Hadirin sidang jama’ah shalat Jum’at rahimakumullah
Hukum wajib puasa Ramadhan termasuk ma’lum minad din bidh dharurah,
artinya hukumnya telah sama-sama diketahui oleh ulama dan orang awam dari
kalangan umat Islam. Kewajiban puasa Ramadhan telah tetap dengan dalil
Al-Qur’an, hadits dan ijma’. Allah ta’ala berfirman:
فَمَن شَهِدَ مِنكُمُ ٱلشَّهْرَ فَلْيَصُمْهُ
Maknanya: “Karena itu, barangsiapa di antara kalian mendapati bulan itu,
maka berpuasalah.” (QS Al-Baqarah: 183).
Rasulullah shallallahu ‘alaihi wasallam bersabda:
بُنِيَ الْإسْلَامُ عَلَى خَمْسٍ: شَهَادَةِ أَنْ لَّاإلهََّ إلا
اللهُ وَأَنَّ مُحَمَّدًا رَّسُوْلُ اللهِ، وَإِقَامِ الصَّلَاةِ، وَإِيْتَاءِ
الزَّكَاةِ، وَحَجِّ الْبَيْتِ، وصَوْمِ رَمَضَانَ (رواهُ البُخاريُّ)
Artinya, “Islam dibangun atas lima perkara, yaitu bersaksi bahwa tiada
sesuatu apapun yang berhak disembah kecuali Allah dan Muhammad adalah utusan
Allah, mendirikan shalat, membayar zakat, haji ke Baitullah, dan puasa
Ramadhan.” (HR Al-Bukhari).
Karenanya, barangsiapa yang mengingkari kewajiban puasa Ramadhan, maka ia
telah mendustakan agama dan melepaskan diri dari agama yang mulia ini.
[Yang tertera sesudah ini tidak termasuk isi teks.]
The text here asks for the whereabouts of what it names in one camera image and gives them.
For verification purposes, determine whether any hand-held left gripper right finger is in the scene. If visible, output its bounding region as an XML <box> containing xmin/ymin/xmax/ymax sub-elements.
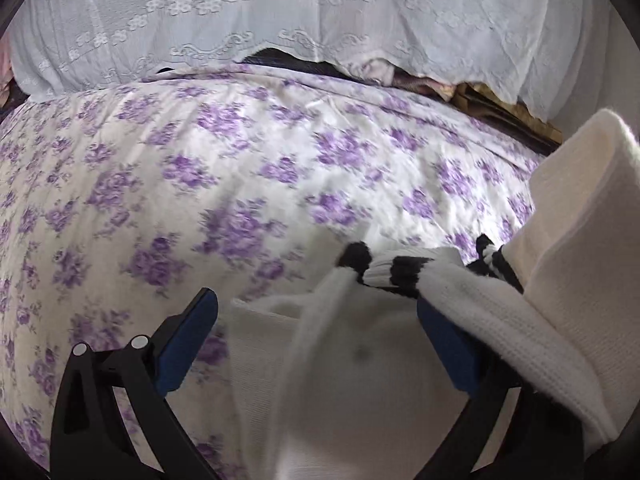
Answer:
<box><xmin>417</xmin><ymin>297</ymin><xmax>586</xmax><ymax>480</ymax></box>

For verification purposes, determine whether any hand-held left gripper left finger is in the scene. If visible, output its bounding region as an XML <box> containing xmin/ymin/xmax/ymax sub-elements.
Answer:
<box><xmin>50</xmin><ymin>287</ymin><xmax>221</xmax><ymax>480</ymax></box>

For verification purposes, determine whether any white knit sweater black trim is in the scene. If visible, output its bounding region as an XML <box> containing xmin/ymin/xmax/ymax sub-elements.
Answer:
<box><xmin>220</xmin><ymin>107</ymin><xmax>640</xmax><ymax>480</ymax></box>

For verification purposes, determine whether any purple floral bedsheet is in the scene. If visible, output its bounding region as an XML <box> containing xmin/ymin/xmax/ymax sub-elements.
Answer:
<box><xmin>0</xmin><ymin>67</ymin><xmax>551</xmax><ymax>480</ymax></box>

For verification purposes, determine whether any tan cloth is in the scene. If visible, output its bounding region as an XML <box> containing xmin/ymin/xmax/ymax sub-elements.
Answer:
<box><xmin>440</xmin><ymin>81</ymin><xmax>562</xmax><ymax>156</ymax></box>

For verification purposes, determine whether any pink cloth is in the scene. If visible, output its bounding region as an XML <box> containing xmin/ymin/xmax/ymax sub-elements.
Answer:
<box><xmin>350</xmin><ymin>57</ymin><xmax>397</xmax><ymax>84</ymax></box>

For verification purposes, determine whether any dark cloth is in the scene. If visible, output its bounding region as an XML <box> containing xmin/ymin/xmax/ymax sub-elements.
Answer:
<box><xmin>240</xmin><ymin>47</ymin><xmax>353</xmax><ymax>80</ymax></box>

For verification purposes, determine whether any white lace cloth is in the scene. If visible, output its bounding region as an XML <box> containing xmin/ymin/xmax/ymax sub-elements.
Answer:
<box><xmin>10</xmin><ymin>0</ymin><xmax>601</xmax><ymax>121</ymax></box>

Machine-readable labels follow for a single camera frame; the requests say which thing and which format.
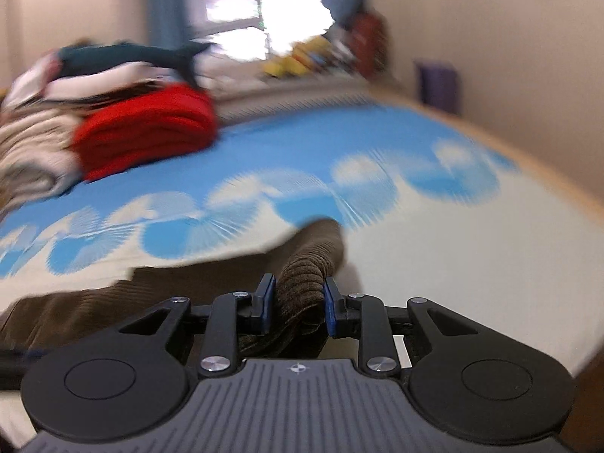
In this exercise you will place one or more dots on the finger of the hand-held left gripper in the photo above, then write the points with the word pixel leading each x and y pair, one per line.
pixel 14 368

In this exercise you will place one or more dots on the blue and white printed blanket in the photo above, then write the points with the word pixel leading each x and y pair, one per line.
pixel 330 151

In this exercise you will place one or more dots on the grey window sill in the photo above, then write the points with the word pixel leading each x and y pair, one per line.
pixel 292 92

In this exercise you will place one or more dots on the window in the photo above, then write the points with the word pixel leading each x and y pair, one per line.
pixel 255 4

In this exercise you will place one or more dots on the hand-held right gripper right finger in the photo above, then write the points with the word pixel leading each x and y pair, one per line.
pixel 331 309

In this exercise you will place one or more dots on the yellow plush bear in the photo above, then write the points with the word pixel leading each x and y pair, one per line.
pixel 297 59

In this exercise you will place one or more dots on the red-brown plush toy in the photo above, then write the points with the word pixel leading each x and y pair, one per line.
pixel 373 42

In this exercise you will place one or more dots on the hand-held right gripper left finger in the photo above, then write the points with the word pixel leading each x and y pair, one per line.
pixel 267 304

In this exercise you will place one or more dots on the teal shark plush toy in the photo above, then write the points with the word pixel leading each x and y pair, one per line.
pixel 118 54

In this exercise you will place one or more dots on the striped beige clothes pile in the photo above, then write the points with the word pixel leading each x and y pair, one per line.
pixel 33 146

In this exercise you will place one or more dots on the purple box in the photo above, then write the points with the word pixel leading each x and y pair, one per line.
pixel 436 85

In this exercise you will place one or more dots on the wooden bed frame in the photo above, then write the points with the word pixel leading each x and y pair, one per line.
pixel 542 170

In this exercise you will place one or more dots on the red folded cloth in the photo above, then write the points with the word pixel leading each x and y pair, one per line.
pixel 151 132

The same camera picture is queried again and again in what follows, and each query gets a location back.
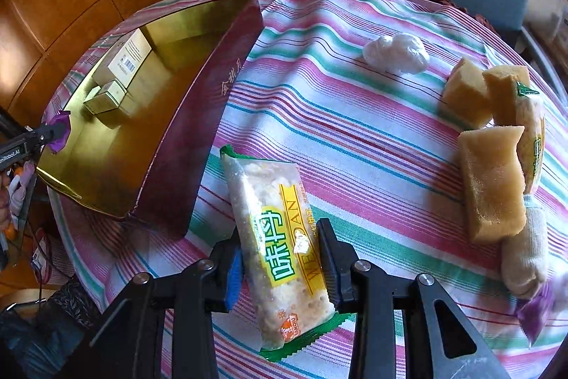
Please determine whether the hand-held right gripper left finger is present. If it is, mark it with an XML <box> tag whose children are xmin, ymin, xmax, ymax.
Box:
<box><xmin>89</xmin><ymin>228</ymin><xmax>245</xmax><ymax>379</ymax></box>

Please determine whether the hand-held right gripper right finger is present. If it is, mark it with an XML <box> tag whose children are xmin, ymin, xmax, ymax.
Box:
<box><xmin>316</xmin><ymin>218</ymin><xmax>511</xmax><ymax>379</ymax></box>

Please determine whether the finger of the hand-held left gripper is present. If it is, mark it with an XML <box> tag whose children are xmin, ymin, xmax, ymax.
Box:
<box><xmin>18</xmin><ymin>123</ymin><xmax>67</xmax><ymax>150</ymax></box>

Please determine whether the purple snack packet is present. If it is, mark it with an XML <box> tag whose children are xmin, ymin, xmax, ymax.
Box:
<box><xmin>45</xmin><ymin>110</ymin><xmax>72</xmax><ymax>154</ymax></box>
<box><xmin>517</xmin><ymin>279</ymin><xmax>558</xmax><ymax>348</ymax></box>

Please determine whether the green yellow cracker packet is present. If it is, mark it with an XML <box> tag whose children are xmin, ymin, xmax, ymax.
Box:
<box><xmin>219</xmin><ymin>145</ymin><xmax>351</xmax><ymax>362</ymax></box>
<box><xmin>515</xmin><ymin>81</ymin><xmax>547</xmax><ymax>195</ymax></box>

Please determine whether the maroon gift box gold interior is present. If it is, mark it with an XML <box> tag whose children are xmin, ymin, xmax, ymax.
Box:
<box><xmin>35</xmin><ymin>0</ymin><xmax>264</xmax><ymax>240</ymax></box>

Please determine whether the white cream biscuit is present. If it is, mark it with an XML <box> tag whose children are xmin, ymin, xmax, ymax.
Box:
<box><xmin>501</xmin><ymin>193</ymin><xmax>552</xmax><ymax>300</ymax></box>

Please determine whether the person's left hand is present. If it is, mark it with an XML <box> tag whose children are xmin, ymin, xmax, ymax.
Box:
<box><xmin>0</xmin><ymin>162</ymin><xmax>37</xmax><ymax>225</ymax></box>

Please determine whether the small gold box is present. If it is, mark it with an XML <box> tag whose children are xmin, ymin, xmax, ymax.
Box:
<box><xmin>83</xmin><ymin>81</ymin><xmax>129</xmax><ymax>115</ymax></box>

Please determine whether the cream box with barcode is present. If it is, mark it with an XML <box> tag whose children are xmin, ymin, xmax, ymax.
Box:
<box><xmin>94</xmin><ymin>28</ymin><xmax>152</xmax><ymax>90</ymax></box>

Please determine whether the dark patterned clothing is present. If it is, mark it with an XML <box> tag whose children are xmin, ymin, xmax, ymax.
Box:
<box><xmin>0</xmin><ymin>277</ymin><xmax>104</xmax><ymax>379</ymax></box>

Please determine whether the long yellow sponge block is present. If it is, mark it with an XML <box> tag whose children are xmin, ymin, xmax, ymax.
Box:
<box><xmin>457</xmin><ymin>125</ymin><xmax>529</xmax><ymax>247</ymax></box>

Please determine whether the crumpled white plastic bag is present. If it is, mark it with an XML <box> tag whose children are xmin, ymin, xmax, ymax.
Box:
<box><xmin>363</xmin><ymin>33</ymin><xmax>430</xmax><ymax>73</ymax></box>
Kecuali
apabila ia baru masuk Islam atau seperti orang yang tumbuh hidup di daerah yang
jauh dari kaum Muslimin dan belum pernah mendengar sama sekali hukum wajib
puasa Ramadhan.
Seseorang yang dipertemukan oleh Allah dengan bulan Ramadhan dan dimudahkan
berpuasa Ramadhan, hendaklah ia memuji Allah dan bersyukur kepada-Nya atas
nikmat ini. Karena puasa adalah ketaatan dan kewajiban yang agung.
Ma’asyiral Muslimin rahimakumullah
Dikarenakan seorang muslim tidak boleh melakukan sesuatu sehingga ia mengetahui
apa yang Allah halalkan dan haramkan darinya, maka dalam kesempatan khutbah
yang singkat ini, Khatib akan menyampaikan beberapa hal penting seputar
hukum-hukum puasa. Hal itu agar setiap dari kita mengetahui apa yang dibutuhkan
terkait ilmu tentang ibadah yang mulia ini.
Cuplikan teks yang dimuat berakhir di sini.